**Description of the task:**
Establish how many lines below contain the string "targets". Respond with that number alone.

Stored records:
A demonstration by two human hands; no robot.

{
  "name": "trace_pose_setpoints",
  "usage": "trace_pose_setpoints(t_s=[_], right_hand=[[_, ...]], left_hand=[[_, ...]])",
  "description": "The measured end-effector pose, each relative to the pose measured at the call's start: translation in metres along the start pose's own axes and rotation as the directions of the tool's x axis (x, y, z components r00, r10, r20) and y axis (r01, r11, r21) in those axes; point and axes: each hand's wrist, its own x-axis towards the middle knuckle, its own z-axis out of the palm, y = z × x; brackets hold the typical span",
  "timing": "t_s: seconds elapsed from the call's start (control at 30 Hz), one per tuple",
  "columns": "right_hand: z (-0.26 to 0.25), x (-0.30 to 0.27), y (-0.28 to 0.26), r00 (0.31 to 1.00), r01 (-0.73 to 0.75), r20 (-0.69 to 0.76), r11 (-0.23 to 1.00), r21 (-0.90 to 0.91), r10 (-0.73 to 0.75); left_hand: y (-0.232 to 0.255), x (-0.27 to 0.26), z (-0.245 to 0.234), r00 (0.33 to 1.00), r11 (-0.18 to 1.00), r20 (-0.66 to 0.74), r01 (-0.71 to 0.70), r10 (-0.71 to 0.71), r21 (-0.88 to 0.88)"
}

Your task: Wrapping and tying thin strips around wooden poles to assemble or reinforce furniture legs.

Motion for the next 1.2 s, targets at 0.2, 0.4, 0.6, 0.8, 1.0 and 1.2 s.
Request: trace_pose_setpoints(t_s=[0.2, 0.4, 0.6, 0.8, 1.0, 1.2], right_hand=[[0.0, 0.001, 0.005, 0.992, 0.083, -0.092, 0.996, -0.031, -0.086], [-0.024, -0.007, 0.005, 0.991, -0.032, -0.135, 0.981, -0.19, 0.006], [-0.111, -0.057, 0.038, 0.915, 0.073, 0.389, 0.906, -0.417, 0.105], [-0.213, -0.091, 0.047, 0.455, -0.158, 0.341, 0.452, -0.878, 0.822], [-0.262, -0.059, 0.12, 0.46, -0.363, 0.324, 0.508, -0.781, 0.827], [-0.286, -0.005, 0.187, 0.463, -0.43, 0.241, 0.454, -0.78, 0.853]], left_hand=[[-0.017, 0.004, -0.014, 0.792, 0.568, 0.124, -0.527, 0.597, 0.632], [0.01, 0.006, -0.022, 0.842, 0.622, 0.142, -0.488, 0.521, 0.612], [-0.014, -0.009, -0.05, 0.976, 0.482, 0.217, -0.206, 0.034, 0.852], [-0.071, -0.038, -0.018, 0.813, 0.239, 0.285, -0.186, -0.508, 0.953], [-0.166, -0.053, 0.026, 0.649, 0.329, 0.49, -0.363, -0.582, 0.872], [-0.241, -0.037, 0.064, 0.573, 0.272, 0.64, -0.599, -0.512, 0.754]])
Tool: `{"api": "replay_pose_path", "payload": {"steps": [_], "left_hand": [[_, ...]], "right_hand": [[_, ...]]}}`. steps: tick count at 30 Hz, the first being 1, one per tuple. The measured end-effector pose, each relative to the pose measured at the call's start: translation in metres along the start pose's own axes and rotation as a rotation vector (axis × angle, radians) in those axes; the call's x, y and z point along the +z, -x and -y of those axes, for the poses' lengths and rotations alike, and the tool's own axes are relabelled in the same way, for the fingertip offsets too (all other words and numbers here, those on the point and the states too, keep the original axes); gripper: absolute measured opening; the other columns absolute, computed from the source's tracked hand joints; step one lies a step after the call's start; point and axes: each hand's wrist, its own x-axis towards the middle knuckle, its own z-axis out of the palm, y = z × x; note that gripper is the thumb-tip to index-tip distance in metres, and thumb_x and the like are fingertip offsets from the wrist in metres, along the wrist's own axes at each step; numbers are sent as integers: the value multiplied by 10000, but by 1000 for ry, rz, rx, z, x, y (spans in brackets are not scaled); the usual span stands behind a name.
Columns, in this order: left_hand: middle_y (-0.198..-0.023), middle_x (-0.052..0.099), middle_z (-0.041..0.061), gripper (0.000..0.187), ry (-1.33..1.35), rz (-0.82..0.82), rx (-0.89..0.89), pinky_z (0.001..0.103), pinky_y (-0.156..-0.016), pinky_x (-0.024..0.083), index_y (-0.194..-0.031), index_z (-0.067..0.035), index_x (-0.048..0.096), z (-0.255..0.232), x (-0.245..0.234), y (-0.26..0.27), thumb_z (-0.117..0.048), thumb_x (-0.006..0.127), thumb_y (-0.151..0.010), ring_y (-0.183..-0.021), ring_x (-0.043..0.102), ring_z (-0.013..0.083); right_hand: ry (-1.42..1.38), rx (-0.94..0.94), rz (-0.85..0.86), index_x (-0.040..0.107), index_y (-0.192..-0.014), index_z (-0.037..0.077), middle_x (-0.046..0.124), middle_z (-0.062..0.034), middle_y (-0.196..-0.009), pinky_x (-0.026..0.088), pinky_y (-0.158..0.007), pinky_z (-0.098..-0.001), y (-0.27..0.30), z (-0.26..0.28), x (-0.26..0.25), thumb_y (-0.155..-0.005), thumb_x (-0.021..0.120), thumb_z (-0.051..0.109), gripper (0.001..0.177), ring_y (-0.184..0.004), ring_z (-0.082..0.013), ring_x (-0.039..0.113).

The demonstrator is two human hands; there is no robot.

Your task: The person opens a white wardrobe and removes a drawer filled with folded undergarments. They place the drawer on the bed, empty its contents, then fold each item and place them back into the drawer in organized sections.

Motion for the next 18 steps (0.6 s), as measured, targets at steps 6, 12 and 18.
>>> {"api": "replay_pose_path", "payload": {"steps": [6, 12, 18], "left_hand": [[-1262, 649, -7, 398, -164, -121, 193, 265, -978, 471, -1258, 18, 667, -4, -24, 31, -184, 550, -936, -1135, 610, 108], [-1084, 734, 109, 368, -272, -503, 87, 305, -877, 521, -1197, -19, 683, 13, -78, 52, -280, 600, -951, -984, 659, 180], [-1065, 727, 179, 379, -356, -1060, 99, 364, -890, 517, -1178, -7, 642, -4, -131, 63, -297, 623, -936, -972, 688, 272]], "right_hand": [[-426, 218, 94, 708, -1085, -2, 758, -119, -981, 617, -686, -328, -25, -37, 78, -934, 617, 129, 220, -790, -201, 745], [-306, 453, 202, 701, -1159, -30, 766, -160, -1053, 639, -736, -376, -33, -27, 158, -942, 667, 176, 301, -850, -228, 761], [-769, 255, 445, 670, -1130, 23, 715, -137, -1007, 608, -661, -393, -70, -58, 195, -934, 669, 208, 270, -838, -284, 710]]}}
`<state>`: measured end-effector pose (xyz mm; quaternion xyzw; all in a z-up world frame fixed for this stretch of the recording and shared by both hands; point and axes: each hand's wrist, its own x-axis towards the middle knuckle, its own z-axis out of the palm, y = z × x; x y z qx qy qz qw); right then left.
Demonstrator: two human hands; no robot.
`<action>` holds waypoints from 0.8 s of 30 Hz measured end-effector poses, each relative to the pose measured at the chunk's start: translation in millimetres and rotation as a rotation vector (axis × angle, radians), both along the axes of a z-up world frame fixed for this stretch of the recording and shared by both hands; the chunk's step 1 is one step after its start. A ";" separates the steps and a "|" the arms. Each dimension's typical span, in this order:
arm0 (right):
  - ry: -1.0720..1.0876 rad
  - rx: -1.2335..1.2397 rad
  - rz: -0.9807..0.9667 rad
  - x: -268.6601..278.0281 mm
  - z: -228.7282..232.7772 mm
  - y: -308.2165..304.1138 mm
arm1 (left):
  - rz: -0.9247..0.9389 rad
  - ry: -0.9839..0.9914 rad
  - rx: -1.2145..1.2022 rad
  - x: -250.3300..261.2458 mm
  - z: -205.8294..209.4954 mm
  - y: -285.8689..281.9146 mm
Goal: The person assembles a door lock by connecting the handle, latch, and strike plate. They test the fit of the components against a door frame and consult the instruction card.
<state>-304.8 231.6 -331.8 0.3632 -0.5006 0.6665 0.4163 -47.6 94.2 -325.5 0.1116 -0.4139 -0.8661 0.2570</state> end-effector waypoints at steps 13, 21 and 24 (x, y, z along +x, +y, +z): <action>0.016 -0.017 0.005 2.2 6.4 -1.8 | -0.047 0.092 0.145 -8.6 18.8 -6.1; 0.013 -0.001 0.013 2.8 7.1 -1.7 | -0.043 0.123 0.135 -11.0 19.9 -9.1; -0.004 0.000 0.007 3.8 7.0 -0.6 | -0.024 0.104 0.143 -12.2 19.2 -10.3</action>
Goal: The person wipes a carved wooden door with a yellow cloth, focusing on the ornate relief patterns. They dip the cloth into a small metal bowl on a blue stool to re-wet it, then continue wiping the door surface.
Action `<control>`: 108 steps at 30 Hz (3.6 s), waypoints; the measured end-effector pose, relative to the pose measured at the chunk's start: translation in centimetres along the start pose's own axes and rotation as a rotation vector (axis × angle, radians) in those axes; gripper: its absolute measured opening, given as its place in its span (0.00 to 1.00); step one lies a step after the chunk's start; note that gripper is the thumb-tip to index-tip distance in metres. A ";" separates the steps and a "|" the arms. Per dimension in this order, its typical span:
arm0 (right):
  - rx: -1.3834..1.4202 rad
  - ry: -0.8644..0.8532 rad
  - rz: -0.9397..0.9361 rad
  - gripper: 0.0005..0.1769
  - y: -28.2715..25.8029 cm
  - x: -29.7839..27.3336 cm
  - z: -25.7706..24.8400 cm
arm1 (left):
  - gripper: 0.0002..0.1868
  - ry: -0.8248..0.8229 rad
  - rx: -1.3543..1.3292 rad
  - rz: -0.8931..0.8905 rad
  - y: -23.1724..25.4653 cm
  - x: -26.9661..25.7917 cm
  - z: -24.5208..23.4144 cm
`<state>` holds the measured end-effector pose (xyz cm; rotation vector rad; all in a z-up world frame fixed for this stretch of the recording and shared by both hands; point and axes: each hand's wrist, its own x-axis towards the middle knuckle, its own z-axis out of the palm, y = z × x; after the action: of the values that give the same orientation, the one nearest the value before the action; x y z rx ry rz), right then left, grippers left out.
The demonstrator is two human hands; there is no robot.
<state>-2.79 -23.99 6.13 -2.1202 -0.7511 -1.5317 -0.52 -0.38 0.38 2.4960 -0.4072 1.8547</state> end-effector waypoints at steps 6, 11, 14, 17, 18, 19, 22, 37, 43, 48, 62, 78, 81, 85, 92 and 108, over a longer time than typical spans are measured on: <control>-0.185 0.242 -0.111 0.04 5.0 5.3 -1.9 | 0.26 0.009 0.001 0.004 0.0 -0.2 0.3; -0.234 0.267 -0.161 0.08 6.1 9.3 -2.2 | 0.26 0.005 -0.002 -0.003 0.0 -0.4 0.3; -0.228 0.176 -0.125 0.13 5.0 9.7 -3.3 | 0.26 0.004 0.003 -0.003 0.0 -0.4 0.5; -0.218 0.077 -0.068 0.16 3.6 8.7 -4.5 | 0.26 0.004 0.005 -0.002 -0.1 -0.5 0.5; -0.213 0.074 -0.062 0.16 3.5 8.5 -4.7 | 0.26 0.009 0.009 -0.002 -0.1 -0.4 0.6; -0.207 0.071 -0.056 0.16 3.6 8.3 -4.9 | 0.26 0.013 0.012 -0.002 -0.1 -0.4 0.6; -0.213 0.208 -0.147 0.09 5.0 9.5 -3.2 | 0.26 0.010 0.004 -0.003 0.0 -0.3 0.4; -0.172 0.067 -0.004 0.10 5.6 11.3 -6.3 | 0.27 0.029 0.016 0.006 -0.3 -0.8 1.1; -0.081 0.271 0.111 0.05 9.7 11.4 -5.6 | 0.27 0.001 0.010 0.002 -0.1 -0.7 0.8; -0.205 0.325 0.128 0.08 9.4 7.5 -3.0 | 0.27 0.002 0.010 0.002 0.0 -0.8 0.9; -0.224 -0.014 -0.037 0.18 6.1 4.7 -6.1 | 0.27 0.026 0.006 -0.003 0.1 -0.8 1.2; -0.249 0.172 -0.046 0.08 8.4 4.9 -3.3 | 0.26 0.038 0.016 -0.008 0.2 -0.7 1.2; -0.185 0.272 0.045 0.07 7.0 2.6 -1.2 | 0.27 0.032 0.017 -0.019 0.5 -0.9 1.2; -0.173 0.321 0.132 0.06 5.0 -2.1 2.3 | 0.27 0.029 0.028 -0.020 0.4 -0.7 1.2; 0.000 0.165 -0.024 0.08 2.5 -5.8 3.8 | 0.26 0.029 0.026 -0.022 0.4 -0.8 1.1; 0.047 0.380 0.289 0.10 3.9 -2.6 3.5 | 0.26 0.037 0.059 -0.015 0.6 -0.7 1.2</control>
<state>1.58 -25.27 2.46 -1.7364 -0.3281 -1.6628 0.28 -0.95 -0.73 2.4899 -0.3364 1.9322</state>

**Exercise response:**
2